TASK DESCRIPTION ▸ Before copying, set the pictures aside; then repeat every line below verbatim.

SUPPLIED MATERIAL ▸
- Opening Delimiter -
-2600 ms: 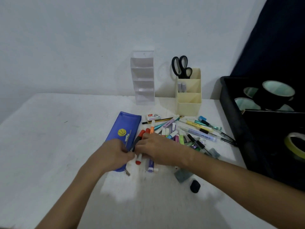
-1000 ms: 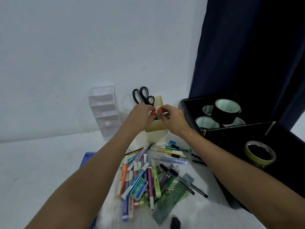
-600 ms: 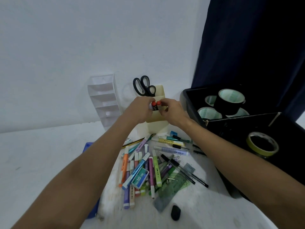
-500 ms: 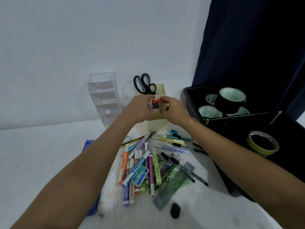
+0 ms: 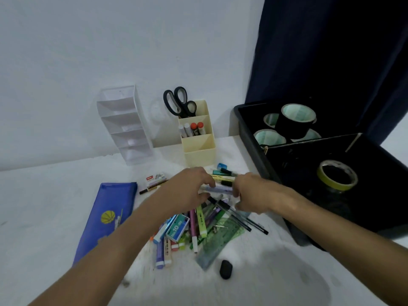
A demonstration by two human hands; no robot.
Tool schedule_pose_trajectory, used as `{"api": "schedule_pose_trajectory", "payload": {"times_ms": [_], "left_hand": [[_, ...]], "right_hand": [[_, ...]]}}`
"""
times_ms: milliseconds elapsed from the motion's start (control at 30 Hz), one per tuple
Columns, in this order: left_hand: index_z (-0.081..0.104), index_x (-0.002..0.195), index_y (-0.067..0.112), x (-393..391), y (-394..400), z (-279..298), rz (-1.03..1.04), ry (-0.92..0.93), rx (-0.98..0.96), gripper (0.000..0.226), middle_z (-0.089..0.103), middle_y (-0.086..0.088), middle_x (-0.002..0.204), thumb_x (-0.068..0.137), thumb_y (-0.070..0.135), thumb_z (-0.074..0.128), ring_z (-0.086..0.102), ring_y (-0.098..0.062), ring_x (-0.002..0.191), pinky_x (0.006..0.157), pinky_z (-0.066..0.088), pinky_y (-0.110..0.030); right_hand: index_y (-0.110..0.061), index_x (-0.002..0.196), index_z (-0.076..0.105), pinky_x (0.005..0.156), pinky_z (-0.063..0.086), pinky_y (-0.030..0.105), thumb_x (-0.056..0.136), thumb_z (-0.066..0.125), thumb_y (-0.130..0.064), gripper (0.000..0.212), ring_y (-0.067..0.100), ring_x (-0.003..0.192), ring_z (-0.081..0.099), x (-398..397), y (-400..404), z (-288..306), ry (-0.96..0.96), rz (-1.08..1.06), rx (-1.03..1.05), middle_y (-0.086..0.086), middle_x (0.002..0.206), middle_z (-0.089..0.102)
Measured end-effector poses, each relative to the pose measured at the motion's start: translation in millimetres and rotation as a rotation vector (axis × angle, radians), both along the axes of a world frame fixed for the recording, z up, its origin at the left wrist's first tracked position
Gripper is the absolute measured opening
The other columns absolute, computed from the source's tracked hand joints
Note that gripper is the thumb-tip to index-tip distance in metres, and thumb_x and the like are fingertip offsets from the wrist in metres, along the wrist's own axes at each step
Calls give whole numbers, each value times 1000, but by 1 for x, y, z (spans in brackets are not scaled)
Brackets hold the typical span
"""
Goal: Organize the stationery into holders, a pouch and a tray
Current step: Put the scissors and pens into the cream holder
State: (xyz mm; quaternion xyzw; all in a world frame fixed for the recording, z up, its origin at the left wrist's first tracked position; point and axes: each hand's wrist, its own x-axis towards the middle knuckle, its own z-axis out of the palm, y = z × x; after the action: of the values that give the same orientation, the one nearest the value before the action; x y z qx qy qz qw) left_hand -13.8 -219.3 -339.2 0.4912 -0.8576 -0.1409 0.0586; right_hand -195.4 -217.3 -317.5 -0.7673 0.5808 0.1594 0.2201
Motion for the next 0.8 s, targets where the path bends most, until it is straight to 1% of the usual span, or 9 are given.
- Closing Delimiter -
OUTPUT FOR THIS TASK ▸
-2600 ms: 
-1000 ms: 
-600 ms: 
-500 ms: 
+0 ms: 
A demonstration by two human hands; no robot.
Tool schedule_pose_trajectory, used as `{"api": "schedule_pose_trajectory", "payload": {"times_ms": [_], "left_hand": [[_, ...]], "right_hand": [[_, ...]]}}`
"""
times_ms: milliseconds elapsed from the motion's start (control at 30 Hz), one per tuple
Columns, in this order: left_hand: index_z (-0.081..0.104), index_x (-0.002..0.195), index_y (-0.067..0.112), x (-393..391), y (-394..400), z (-279..298), rz (-1.03..1.04), ry (-0.92..0.93), rx (-0.98..0.96), gripper (0.000..0.226), middle_z (-0.089..0.103), middle_y (-0.086..0.088), middle_x (-0.002..0.204), thumb_x (-0.068..0.137), thumb_y (-0.070..0.135), thumb_z (-0.074..0.128), ring_z (-0.086..0.102), ring_y (-0.098..0.062), ring_x (-0.002..0.191), pinky_x (0.006..0.157), pinky_z (-0.066..0.088), pinky_y (-0.110..0.030); right_hand: index_y (-0.110..0.061), index_x (-0.002..0.196), index_z (-0.076..0.105), pinky_x (0.005..0.156), pinky_z (-0.063..0.086), pinky_y (-0.030..0.105), thumb_x (-0.056..0.136), thumb_z (-0.066..0.125), thumb_y (-0.130..0.064), gripper (0.000..0.212), ring_y (-0.067..0.100), ring_x (-0.003..0.192), ring_z (-0.081..0.099), x (-398..397), y (-400..404), z (-288..306), ry (-0.96..0.96), rz (-1.08..1.06), rx (-1.03..1.05), middle_y (-0.086..0.086), middle_x (0.002..0.206), middle_z (-0.089..0.102)
Measured end-effector poses, each relative to the pose measured at the motion's start: translation in millimetres and rotation as a rotation vector (axis × angle, radians), both along the axes of a world frame fixed for the recording, z up, its origin at the left wrist's first tracked position
Gripper is the absolute measured opening
The other columns absolute, computed from the source's tracked hand joints
Note that gripper is the thumb-tip to index-tip distance in metres, and thumb_x and the like are fingertip offsets from the wrist in metres, along the wrist's own axes at each step
Calls give whole numbers, each value times 1000, but by 1 for x, y, z (spans in brackets are not scaled)
Brackets hold the typical span
"""
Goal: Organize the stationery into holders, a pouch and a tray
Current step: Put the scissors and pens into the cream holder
State: (xyz mm; quaternion xyzw; all in a world frame fixed for the recording, z up, its origin at the left wrist's first tracked position; point and axes: each hand's wrist, its own x-axis towards the middle knuckle, its own z-axis out of the palm, y = z × x; after the action: of the values that give the same orientation, the one nearest the value before the action; x y z qx qy qz qw) left_hand -13.8 -219.3 -339.2 0.4912 -0.8576 -0.1409 0.0586; right_hand -195.4 -217.3 -317.5 -0.7673 0.5808 0.1594 0.2201
Motion for the next 0.8 s, targets where the path bends most, until it is straight to 1% of the usual span, or 9 are given.

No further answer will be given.